▶ **WHAT YOU SHOULD DO**
Find all lines with the word "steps" in the material, then copy them.

◇ ◇ ◇ ◇ ◇

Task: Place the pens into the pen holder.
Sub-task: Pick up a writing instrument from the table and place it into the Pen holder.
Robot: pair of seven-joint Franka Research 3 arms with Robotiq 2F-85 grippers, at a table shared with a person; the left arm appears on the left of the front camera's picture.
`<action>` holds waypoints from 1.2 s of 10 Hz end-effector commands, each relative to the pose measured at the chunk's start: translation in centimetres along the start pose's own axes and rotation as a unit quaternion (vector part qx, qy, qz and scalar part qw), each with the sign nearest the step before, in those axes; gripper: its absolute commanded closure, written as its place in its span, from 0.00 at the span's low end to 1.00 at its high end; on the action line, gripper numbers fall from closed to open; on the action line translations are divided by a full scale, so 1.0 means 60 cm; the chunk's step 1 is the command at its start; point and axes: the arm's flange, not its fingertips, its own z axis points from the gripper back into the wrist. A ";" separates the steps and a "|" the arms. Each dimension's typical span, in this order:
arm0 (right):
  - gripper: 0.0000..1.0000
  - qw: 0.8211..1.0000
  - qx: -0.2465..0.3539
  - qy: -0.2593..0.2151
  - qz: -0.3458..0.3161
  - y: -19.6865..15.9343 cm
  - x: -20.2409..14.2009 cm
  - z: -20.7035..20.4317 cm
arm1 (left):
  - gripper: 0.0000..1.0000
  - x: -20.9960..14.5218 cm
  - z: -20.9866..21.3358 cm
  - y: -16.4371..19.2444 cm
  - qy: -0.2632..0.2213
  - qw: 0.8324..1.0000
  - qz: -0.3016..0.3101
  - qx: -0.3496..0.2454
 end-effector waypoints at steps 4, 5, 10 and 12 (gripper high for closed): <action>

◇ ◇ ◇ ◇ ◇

▶ **SOLUTION TO THIS PROBLEM**
`<action>` holds waypoints from 1.2 s of 10 Hz end-effector commands, each relative to the pose measured at the chunk's start: translation in centimetres along the start pose's own axes and rotation as a unit quaternion (vector part qx, qy, qz and scalar part qw), each with the sign nearest the step before, in those axes; gripper: its absolute commanded closure, written as its place in its span, from 0.00 at the span's low end to 1.00 at its high end; on the action line, gripper numbers fall from closed to open; on the action line translations are divided by a full scale, so 1.0 means 60 cm; the chunk's step 1 is the command at its start; point and axes: the arm's flange, not its fingertips, its own z axis points from the gripper back into the wrist. A ";" separates the steps and a "|" the arms. Each dimension's typical span, in this order:
 end-effector waypoints at steps 4, 5, 10 and 12 (gripper high for closed): <action>

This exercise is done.